Der letzte Flug landete kurz nach 1 Uhr EST in Dallas, das gesamte System wurde ab 3 Uhr heruntergefahren. Spirit hatte im November 2024 bereits ein Insolvenzverfahren nach Kapitel 11 beantragt und dies im August 2025 wiederholt, bevor der Übergang in die Liquidation nach Kapitel 7 vorbereitet wurde.
Treibstoffkosten durch den Iran-Krieg machten das Geschäftsmodell unmöglich
Die Preise für Flugbenzin haben sich nach der Eskalation des Iran-Konflikts Anfang 2026 etwa verdoppelt. Lieferengpässe durch die Straße von Hormus verursachten den Preisanstieg. Spirit gab an, dass der Krieg die Kosten pro Woche um 10 Millionen bis 15 Millionen USD erhöhte.
Kraftstoff macht in der Regel zwischen einem Viertel und einem Drittel der Betriebskosten einer Fluglinie aus.
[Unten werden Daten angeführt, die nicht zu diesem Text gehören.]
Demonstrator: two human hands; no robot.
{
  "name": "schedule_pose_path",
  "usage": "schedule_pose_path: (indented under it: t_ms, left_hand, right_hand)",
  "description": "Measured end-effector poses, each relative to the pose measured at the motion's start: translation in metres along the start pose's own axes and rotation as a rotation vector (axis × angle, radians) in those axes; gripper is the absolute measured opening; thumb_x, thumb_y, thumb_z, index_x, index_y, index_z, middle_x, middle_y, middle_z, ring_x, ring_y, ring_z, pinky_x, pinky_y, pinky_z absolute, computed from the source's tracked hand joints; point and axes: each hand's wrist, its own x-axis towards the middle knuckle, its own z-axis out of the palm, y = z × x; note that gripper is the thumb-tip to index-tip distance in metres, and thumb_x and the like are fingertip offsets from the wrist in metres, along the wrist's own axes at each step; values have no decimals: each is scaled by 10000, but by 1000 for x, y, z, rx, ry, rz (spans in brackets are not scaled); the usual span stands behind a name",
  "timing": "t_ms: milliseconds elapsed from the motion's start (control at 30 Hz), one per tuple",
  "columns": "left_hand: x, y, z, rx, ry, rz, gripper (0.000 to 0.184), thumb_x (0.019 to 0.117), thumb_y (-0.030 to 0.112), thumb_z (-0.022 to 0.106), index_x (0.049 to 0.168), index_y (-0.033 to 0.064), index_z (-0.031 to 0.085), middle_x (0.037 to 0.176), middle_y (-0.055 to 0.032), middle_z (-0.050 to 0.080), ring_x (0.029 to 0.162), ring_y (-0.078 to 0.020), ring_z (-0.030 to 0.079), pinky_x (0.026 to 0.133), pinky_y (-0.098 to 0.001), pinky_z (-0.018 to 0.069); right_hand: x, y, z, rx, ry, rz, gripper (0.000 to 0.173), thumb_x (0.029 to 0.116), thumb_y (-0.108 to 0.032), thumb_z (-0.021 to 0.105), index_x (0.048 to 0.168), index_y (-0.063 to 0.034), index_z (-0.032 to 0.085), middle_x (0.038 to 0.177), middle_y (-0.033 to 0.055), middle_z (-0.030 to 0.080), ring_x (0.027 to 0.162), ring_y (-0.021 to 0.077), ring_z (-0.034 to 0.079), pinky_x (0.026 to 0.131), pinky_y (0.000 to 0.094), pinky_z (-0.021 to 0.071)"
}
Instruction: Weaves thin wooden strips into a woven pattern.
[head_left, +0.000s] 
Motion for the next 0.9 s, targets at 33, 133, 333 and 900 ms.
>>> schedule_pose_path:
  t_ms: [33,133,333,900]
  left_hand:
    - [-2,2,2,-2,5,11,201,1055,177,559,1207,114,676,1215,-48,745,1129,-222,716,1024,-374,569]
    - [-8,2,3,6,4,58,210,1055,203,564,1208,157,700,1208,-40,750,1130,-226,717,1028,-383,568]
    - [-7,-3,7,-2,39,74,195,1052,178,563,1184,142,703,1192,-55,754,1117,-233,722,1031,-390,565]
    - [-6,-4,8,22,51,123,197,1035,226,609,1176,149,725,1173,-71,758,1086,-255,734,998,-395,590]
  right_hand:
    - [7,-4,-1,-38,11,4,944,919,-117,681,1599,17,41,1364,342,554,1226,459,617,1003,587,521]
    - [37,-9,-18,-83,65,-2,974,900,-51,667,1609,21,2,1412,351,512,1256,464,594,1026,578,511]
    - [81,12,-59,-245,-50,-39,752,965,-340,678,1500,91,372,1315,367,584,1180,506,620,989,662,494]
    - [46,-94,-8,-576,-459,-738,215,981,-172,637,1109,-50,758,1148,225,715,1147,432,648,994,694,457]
Für einen Ultra-Low-Cost-Anbieter mit sehr niedrigen Margen blieb dadurch kein Spielraum, um die Kostensteigerung auszugleichen.
Pandemie-Schulden und am Boden gebliebene Flugzeuge von Pratt & Whitney hatten zudem die Bilanz geschwächt.
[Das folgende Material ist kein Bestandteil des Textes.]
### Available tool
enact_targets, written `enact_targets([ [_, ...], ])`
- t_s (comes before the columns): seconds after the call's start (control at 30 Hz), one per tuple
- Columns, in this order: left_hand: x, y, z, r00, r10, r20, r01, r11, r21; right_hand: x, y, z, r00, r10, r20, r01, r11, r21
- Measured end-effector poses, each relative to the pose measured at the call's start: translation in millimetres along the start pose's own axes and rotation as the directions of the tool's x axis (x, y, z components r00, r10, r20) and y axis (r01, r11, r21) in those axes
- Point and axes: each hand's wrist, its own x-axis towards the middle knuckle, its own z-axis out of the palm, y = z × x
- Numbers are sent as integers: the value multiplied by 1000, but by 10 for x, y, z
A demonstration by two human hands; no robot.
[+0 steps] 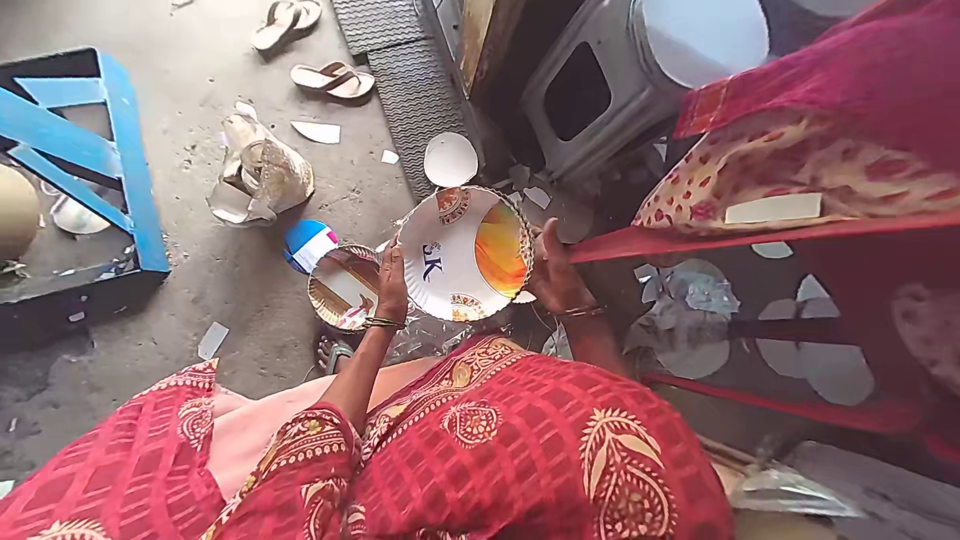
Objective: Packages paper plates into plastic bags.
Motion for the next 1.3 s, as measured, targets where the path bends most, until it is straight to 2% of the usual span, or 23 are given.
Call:
enact_targets([
  [0.07,-50,6,72,998,-53,-29,54,998,24,25,136,150,994,6,-112,-14,998,-68],
  [0.17,53,-37,89,979,-4,-203,22,996,86,80,320,302,989,-92,-112,72,983,-171],
  [0.2,103,-36,86,972,32,-231,-8,995,102,100,324,317,988,-93,-123,71,983,-169],
  [0.27,119,1,116,973,59,-225,-27,990,142,118,250,248,993,-18,-120,11,998,-57],
  [0.37,275,222,334,979,162,-121,-145,980,136,77,-16,-80,1000,-8,2,8,1000,2],
  [0.47,373,515,567,987,153,48,-157,981,110,-22,-156,-366,998,-68,17,69,998,-6],
  [0.57,431,644,681,963,-5,271,-1,1000,21,-95,-92,-589,991,-105,-78,100,993,-68],
  [0.63,516,549,704,902,-110,418,149,987,-63,-195,27,-694,972,-95,-216,81,994,-73],
  [0.67,543,470,701,885,-159,437,208,976,-64,-257,113,-759,959,-87,-271,70,995,-69],
  [0.77,494,238,741,911,-233,341,255,967,-20,-433,435,-972,915,-65,-398,85,996,34],
  [0.87,152,107,1013,943,-213,255,240,967,-80,-605,709,-1150,854,-135,-503,237,960,146],
  [0.97,-185,-64,1352,963,-151,224,185,973,-140,-685,763,-1002,859,-208,-468,266,962,60],
  [1.0,-229,-158,1453,980,-125,155,147,979,-142,-701,758,-938,866,-225,-446,260,965,18],
  [1.07,-248,-247,1503,985,-169,30,171,980,-102,-732,736,-806,864,-236,-444,239,970,-49],
  [1.13,-240,-229,1446,973,-229,-12,228,971,-66,-705,717,-783,884,-208,-419,204,977,-55],
  [1.23,-256,-277,1373,967,-244,68,251,961,-115,-641,753,-802,874,-112,-474,135,991,15],
  [1.3,-75,-364,1283,957,-198,210,220,972,-88,-613,781,-872,858,-55,-511,144,980,136],
])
Die 500-Millionen-USD-Rettung, die nie umgesetzt wurde
Spirit hatte versucht, eine staatliche Unterstützung in Höhe von etwa 500 Millionen USD unter der Regierung von US-Präsident Trump zu erhalten. Anleihegläubiger lehnten die Bedingungen ab, die dem Staat eine Beteiligung eingebracht hätten. Auch republikanische Abgeordnete lehnten das Rettungspaket ab.
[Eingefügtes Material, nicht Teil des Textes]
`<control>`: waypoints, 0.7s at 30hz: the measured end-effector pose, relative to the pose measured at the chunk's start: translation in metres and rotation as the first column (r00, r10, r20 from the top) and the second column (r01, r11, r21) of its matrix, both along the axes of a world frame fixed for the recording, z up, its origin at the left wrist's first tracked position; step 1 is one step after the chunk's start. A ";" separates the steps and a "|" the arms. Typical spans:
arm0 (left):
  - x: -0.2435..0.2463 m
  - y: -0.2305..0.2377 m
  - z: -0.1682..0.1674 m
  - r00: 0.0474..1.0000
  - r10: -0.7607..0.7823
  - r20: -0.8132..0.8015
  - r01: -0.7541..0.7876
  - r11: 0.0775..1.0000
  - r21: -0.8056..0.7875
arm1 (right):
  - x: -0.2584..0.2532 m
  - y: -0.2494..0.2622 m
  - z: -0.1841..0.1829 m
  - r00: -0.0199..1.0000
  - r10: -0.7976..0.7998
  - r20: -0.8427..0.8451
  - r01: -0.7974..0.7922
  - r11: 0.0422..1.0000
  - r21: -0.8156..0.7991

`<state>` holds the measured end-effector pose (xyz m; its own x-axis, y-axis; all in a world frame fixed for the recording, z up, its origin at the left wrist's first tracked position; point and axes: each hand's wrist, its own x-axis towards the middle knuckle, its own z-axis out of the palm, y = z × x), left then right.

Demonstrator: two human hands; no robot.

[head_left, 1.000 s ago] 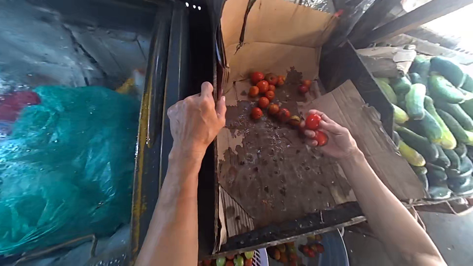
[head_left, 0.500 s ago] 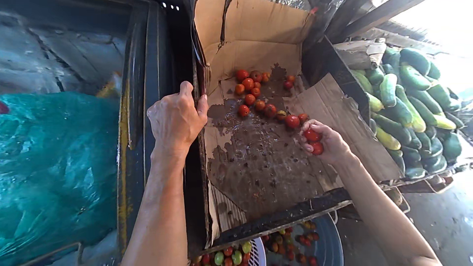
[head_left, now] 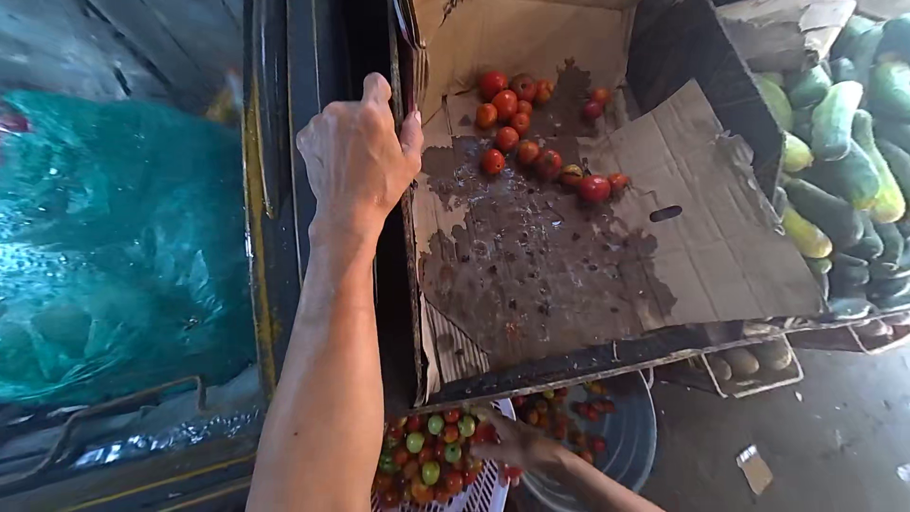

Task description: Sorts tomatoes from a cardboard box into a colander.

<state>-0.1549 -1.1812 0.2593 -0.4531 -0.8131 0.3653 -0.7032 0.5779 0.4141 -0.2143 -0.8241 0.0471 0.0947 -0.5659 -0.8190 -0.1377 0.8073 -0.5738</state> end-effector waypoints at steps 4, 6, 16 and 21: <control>-0.003 -0.006 -0.003 1.000 -0.001 0.031 0.001 1.000 -0.012 | -0.014 0.018 -0.018 0.870 -0.469 0.151 0.461 0.883 0.089; -0.004 -0.012 -0.011 0.999 -0.033 -0.038 0.029 0.995 -0.098 | -0.033 0.027 -0.014 0.652 -0.640 0.405 0.611 0.761 0.219; -0.006 -0.017 -0.013 0.997 -0.050 -0.058 0.043 0.992 -0.117 | -0.046 0.037 0.024 0.513 -0.519 0.683 0.687 0.725 0.036; -0.006 -0.010 -0.006 1.000 0.011 0.012 -0.010 0.998 -0.055 | -0.086 0.063 0.042 0.970 -0.108 -0.217 0.084 0.990 -0.117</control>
Die Verhandlungen kamen zum Stillstand, während das Unternehmen seine Geldreserven aufbrauchte. Spirit bestätigte, dass alle Flüge gestrichen und der Kundenservice nicht erreichbar waren.
„Es ist sehr bedauerlich, dass Spirit Airlines am 2. Mai 2026 mit der geordneten Abwicklung unseres Betriebes beginnt, mit sofortiger Wirkung“, erklärte Spirit Airlines in einer Mitteilung.
Mit dem Aus von Spirit Airlines entfallen etwa 1,8% bis 3,4% der US-Inlandskapazität. Analysten erwarten, dass die Preise auf Überschneidungsstrecken im Durchschnitt um etwa 20% steigen werden.
Bis zu 17.000 Arbeitsplätze, einschließlich externer Dienstleister, sind bei der Abwicklung in Gefahr. JetBlue und Frontier teilten mit, dass sie gestrandeten Spirit-Passagieren bei Umbuchungen helfen werden.
Nach der Ankündigung stürzte die Aktie von Spirit Aviation Holdings Inc (FLYYQ) um mehr als 40% ab und notierte zum Zeitpunkt der Veröffentlichung bei 1,05 USD.